* **Activity**: Using the listing below, set down each line from the line containing "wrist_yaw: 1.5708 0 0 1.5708" through the line containing "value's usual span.", both ends included, exactly and with nothing added.

* **Task data**:
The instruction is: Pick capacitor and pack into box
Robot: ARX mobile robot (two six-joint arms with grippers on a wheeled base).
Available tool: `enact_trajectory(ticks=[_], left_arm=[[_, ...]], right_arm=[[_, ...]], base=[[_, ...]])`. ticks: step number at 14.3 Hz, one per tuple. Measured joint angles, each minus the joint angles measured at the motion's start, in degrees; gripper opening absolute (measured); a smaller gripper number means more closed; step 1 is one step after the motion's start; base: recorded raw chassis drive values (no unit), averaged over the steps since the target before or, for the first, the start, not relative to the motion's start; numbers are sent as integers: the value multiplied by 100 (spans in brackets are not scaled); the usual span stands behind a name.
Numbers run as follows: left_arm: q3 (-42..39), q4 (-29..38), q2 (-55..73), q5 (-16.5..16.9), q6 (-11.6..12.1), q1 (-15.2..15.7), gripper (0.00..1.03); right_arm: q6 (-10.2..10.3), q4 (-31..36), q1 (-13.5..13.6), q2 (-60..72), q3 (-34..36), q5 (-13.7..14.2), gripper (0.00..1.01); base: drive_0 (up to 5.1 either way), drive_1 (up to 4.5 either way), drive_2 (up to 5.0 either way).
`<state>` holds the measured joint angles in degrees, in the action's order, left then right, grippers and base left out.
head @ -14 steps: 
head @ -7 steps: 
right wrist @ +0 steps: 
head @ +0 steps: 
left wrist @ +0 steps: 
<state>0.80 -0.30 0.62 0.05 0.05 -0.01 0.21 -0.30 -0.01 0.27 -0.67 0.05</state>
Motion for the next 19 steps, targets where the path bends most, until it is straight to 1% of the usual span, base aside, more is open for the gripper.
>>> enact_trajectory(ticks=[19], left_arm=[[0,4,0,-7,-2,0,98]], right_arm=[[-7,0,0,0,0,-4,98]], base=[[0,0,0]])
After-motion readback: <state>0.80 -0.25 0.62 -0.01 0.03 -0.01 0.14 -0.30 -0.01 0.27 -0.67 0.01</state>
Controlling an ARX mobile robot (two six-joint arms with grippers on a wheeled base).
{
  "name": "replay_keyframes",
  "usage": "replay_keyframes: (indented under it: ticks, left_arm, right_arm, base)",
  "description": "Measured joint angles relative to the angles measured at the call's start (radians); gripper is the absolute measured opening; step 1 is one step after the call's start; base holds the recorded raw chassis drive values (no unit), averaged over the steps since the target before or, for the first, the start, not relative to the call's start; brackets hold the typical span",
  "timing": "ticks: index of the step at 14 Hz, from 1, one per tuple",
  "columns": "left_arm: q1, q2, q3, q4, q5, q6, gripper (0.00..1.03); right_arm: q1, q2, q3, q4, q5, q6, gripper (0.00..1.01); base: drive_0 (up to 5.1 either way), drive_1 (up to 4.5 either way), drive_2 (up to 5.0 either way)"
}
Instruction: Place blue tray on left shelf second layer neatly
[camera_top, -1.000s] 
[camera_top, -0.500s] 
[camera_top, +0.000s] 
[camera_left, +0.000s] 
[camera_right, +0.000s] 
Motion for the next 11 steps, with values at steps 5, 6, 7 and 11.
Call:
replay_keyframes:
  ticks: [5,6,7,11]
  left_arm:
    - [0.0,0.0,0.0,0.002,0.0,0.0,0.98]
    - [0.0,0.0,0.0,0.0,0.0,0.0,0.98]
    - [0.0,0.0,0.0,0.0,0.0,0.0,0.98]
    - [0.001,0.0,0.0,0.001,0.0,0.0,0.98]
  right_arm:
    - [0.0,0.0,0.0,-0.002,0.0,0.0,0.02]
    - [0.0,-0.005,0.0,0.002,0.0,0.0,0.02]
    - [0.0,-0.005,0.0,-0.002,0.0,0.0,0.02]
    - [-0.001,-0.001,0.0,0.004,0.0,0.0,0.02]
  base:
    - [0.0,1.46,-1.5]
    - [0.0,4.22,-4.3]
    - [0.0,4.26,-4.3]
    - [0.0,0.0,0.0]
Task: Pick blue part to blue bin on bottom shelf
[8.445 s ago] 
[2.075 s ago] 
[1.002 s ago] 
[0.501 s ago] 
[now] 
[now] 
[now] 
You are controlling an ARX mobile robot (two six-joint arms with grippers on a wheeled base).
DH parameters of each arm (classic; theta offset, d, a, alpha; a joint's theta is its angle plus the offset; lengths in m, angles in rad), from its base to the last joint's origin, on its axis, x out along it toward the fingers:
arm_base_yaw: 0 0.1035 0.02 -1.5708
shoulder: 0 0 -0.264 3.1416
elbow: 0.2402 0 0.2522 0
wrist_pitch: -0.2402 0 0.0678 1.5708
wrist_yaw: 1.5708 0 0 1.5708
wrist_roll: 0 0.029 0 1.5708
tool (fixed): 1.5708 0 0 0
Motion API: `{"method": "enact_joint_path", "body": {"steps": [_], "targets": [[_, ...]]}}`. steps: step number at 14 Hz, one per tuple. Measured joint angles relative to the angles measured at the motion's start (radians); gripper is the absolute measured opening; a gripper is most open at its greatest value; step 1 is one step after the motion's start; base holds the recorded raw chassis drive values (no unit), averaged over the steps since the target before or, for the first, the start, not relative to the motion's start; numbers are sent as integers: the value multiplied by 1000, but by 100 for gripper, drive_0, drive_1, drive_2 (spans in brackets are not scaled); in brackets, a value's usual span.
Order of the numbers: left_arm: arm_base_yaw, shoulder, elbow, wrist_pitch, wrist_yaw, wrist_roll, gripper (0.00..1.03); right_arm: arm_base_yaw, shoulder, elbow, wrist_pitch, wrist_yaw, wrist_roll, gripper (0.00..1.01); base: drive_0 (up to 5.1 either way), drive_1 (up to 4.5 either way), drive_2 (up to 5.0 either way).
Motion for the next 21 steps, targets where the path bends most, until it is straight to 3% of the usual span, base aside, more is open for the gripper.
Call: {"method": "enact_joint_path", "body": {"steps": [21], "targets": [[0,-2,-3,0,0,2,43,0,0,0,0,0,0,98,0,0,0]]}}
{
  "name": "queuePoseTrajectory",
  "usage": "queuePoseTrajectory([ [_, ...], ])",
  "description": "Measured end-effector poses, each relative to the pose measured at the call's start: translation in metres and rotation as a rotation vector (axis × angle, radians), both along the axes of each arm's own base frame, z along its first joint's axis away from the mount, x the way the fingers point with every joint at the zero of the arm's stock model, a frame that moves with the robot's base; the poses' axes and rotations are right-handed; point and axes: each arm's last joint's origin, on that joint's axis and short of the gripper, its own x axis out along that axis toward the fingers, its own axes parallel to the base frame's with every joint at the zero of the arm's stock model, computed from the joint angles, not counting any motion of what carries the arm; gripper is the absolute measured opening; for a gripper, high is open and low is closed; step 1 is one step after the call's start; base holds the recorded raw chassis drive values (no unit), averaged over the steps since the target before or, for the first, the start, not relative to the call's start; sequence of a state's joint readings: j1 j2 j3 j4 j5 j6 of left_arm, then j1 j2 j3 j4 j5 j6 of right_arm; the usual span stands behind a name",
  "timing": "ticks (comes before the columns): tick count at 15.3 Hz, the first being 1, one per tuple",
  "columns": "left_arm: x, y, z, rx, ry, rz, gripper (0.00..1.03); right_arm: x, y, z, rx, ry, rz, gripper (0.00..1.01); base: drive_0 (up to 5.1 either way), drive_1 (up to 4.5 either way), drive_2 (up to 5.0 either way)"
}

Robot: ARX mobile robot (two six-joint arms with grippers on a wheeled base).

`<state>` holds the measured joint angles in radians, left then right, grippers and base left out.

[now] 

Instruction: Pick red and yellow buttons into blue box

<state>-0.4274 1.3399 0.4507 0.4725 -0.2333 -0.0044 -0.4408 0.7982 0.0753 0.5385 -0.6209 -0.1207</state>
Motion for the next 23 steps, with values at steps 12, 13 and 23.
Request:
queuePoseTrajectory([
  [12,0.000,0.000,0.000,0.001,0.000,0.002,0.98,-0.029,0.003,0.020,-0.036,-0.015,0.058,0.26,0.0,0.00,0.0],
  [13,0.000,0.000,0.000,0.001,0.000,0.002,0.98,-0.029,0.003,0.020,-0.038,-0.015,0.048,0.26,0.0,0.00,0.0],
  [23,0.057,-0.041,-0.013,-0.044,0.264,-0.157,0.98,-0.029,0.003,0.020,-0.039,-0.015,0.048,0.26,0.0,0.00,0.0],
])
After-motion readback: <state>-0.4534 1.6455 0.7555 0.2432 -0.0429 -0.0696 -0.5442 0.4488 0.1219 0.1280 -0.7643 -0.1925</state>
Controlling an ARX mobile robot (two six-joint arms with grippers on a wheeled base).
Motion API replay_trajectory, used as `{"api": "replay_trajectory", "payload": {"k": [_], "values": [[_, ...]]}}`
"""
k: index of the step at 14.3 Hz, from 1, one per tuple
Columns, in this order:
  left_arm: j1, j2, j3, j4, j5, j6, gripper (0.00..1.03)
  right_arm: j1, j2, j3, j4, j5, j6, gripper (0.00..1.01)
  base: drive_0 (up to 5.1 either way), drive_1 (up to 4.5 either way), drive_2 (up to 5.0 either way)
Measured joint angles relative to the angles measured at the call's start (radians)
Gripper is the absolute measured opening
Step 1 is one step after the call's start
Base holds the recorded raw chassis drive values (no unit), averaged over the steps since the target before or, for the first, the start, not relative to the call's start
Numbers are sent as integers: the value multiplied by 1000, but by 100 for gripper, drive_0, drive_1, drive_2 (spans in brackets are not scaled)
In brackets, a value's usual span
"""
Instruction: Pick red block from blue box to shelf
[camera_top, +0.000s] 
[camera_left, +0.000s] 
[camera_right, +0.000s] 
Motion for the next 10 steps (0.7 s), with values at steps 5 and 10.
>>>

* **Exercise output**:
wrist_yaw: 1.5708 0 0 1.5708
wrist_roll: 0 0.029 0 1.5708
tool (fixed): 1.5708 0 0 0
Motion API: `{"method": "enact_joint_path", "body": {"steps": [_], "targets": [[_, ...]]}}`. steps: step number at 14 Hz, one per tuple. Measured joint angles relative to the angles measured at the motion's start (radians); gripper is the absolute measured opening; a gripper is most open at its greatest value; step 1 is one step after the motion's start; base holds the recorded raw chassis drive values (no unit), averaged over the steps since the target before or, for the first, the start, not relative to the motion's start; numbers are sent as integers: the value multiplied by 1000, but by 100 for gripper, drive_0, drive_1, drive_2 (spans in brackets are not scaled); in brackets, a value's usual span.

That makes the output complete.